Tuesday, April 06, 2010

You oughta know

Over the past couple of weeks, I've come to the realization that I'm 99.9% positive that I'm not going into pediatrics.

So today, I finally decided to tell my pediatrics advisor.

And after I agonized for two hours over what to say in my email, going into extreme detail of how I thought she was a fantastic role model, a great educator, and a fabulous mentor, I came to the realization that I was breaking up with her.

I was writing an "it's me, not you" email.

It was kinda awkward trying to find the right tone, the right thing to say, as I tried to tell her - who is also coincidentally my clerkship director (aka the person who determines my pediatrics grade) - that while I had completely enjoyed my pediatrics rotation, I hadn't fallen in love. I liked it. I didn't love it.

And I didn't know how to tell her that I had found something new. The emotions I felt on ob/gyn were the emotions I was expecting to feel for peds. For peds, I slept on the 6am shuttle ride, because it was so hard for me to wake up at 5am. For ob/gyn, I would wake up before my 4:30am alarm even went off - that's how much raw happiness and excitement I felt going to labor and deliver some patients. I didn't know how to tell her that I'd much rather read about preeclampsia ad nauseum than RSV bronchitis.

I didn't know how to tell her that while I had thought I would always be a pediatrician, that future no longer made me excited. It was now more of a backup, a safe choice. After all, it's a three year residency, far more respectable than psychiatry, and family friendly. But something changed. I changed. And I just can't see myself in general pediatrics any more. I want more excitement in my life than just ear infections and asthma.

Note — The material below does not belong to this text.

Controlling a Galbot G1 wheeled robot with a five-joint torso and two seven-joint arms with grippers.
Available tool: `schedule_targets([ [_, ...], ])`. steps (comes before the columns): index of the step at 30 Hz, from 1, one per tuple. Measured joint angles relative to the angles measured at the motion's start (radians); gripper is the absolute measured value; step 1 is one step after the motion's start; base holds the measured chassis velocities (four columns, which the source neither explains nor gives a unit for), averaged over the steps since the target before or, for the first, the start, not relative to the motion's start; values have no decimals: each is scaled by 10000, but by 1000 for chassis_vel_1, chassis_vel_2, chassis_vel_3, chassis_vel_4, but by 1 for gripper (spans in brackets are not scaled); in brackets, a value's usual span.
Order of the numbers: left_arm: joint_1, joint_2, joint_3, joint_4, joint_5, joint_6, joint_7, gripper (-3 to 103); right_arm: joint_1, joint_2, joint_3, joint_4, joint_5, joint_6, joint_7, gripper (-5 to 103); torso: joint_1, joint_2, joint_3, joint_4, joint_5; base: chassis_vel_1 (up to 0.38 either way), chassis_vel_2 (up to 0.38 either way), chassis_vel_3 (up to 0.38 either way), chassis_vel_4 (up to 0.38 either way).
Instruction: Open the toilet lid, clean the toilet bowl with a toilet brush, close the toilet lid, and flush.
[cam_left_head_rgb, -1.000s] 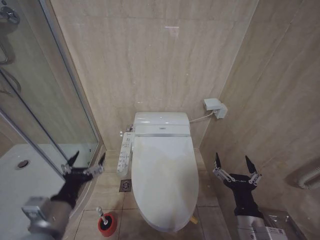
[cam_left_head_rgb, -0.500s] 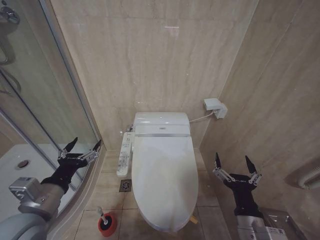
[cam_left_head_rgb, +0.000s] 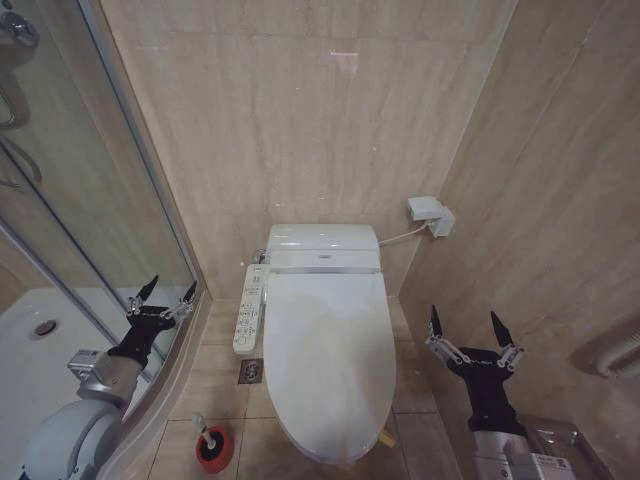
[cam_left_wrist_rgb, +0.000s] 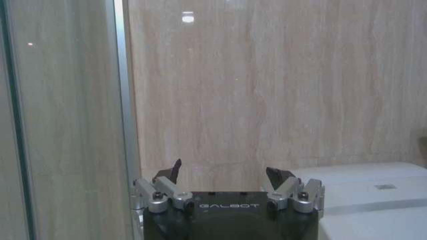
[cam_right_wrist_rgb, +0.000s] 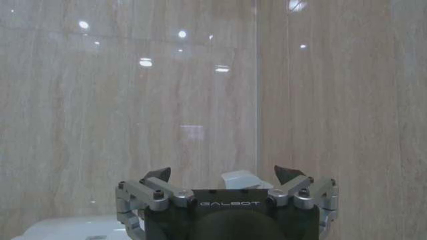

So I did my usual word vomit in an email thing. Told her I thought she was great. In fact, I told her she was the reason why I continued to consider pediatrics for far longer than I probably should have. I mean honestly, I probably could have told you in late January that peds just wasn't for me. Yet, seeing how much she loved her job, how great she was with her patients, and how wonderful she was at teaching the med students, made me wonder if I could have that future too. She was my future personified.

But the past couple of weeks have made me realize that she is great at her job, great with her patients, and great at teaching, because she LOVES pediatrics. And that's not me. I love kids, but I don't love pediatrics.

I hope we can still be friends.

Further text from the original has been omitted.